What to produce: Return every line of the data below exactly, but do not include the images.

===

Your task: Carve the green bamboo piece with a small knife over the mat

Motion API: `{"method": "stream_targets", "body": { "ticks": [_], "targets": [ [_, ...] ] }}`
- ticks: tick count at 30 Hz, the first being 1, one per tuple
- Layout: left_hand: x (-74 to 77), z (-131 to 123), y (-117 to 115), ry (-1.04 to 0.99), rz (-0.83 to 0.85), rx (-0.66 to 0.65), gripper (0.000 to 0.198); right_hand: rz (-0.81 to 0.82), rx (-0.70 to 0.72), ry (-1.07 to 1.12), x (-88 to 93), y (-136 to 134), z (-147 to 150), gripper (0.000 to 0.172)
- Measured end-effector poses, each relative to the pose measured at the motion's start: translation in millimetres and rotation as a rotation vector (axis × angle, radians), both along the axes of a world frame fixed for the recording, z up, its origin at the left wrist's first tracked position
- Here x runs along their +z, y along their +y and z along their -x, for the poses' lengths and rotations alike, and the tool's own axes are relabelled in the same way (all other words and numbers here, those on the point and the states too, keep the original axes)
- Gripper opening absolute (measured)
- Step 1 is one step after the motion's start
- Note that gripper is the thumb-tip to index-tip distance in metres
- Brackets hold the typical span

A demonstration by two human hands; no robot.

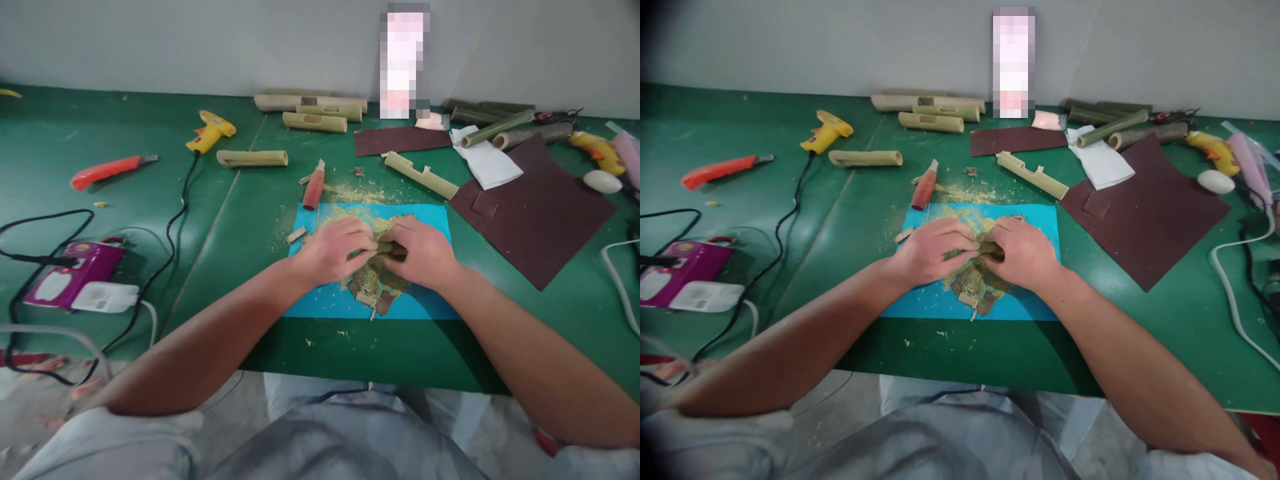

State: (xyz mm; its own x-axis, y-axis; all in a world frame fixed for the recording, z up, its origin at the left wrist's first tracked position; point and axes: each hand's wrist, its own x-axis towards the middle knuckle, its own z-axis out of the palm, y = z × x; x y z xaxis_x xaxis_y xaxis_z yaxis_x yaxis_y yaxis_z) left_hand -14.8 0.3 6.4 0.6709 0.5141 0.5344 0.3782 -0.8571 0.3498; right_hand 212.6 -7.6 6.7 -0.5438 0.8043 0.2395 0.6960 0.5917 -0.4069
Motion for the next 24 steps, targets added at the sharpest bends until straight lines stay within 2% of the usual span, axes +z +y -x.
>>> {"method": "stream_targets", "body": {
  "ticks": [5, 10, 15, 20, 24],
  "targets": [
    [-0.4, 0.0, 1.6, 0.007, -0.025, 0.032, 0.015, -0.007, 0.002, 0.002, 0.1, 0.3, 0.1, 0.010],
    [-0.1, -0.6, -0.3, 0.054, -0.019, -0.016, 0.018, 0.016, -0.002, -0.003, 0.3, 0.6, 0.6, 0.011],
    [-0.9, -1.3, 2.4, 0.033, -0.029, 0.027, 0.016, -0.002, -0.006, 0.000, -0.6, 2.1, 0.9, 0.011],
    [-1.4, -2.0, -2.4, 0.063, -0.082, -0.047, 0.018, 0.008, 0.007, 0.008, -1.9, 2.6, 0.5, 0.010],
    [0.3, -0.1, -0.7, 0.072, -0.062, 0.013, 0.017, 0.001, 0.006, 0.015, -1.9, 2.6, 0.3, 0.010]
  ]
}}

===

Result of this task:
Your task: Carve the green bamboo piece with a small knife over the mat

Motion API: `{"method": "stream_targets", "body": { "ticks": [_], "targets": [ [_, ...] ] }}`
- ticks: tick count at 30 Hz, the first being 1, one per tuple
- Layout: left_hand: x (-74 to 77), z (-131 to 123), y (-117 to 115), ry (-1.04 to 0.99), rz (-0.83 to 0.85), rx (-0.66 to 0.65), gripper (0.000 to 0.198); right_hand: rz (-0.81 to 0.82), rx (-0.70 to 0.72), ry (-1.07 to 1.12), x (-88 to 93), y (-136 to 134), z (-147 to 150), gripper (0.000 to 0.172)
- Measured end-effector poses, each relative to the pose measured at the motion's start: translation in millimetres and rotation as a rotation vector (axis × angle, radians), both along the axes of a world frame fixed for the recording, z up, its origin at the left wrist's first tracked position
- Here x runs along their +z, y along their +y and z along their -x, for the poses' lengths and rotations alike, and the tool's own axes are relabelled in the same way (all other words and numbers here, those on the point and the states too, keep the original axes)
- Gripper opening absolute (measured)
- Step 1 is one step after the motion's start
- Note that gripper is the thumb-tip to index-tip distance in metres
- Brackets hold the typical span

A demonstration by two human hands; no robot.


State: (xyz mm; its own x-axis, y-axis; all in a world frame fixed for the recording, z up, its origin at the left wrist's first tracked position; point and axes: each hand's wrist, its own x-axis towards the middle knuckle, its own z-axis out of the palm, y = z × x; x y z xaxis_x xaxis_y xaxis_z yaxis_x yaxis_y yaxis_z) left_hand -14.8 0.3 6.4 0.6709 0.5141 0.5344 0.3782 -0.8571 0.3498; right_hand 212.6 -7.6 6.7 -0.5438 0.8043 0.2395 0.6960 0.5917 -0.4069
Motion for the next 24 steps, targets added at the sharpest bends until straight lines stay within 2% of the usual span, axes +z +y -x.
>>> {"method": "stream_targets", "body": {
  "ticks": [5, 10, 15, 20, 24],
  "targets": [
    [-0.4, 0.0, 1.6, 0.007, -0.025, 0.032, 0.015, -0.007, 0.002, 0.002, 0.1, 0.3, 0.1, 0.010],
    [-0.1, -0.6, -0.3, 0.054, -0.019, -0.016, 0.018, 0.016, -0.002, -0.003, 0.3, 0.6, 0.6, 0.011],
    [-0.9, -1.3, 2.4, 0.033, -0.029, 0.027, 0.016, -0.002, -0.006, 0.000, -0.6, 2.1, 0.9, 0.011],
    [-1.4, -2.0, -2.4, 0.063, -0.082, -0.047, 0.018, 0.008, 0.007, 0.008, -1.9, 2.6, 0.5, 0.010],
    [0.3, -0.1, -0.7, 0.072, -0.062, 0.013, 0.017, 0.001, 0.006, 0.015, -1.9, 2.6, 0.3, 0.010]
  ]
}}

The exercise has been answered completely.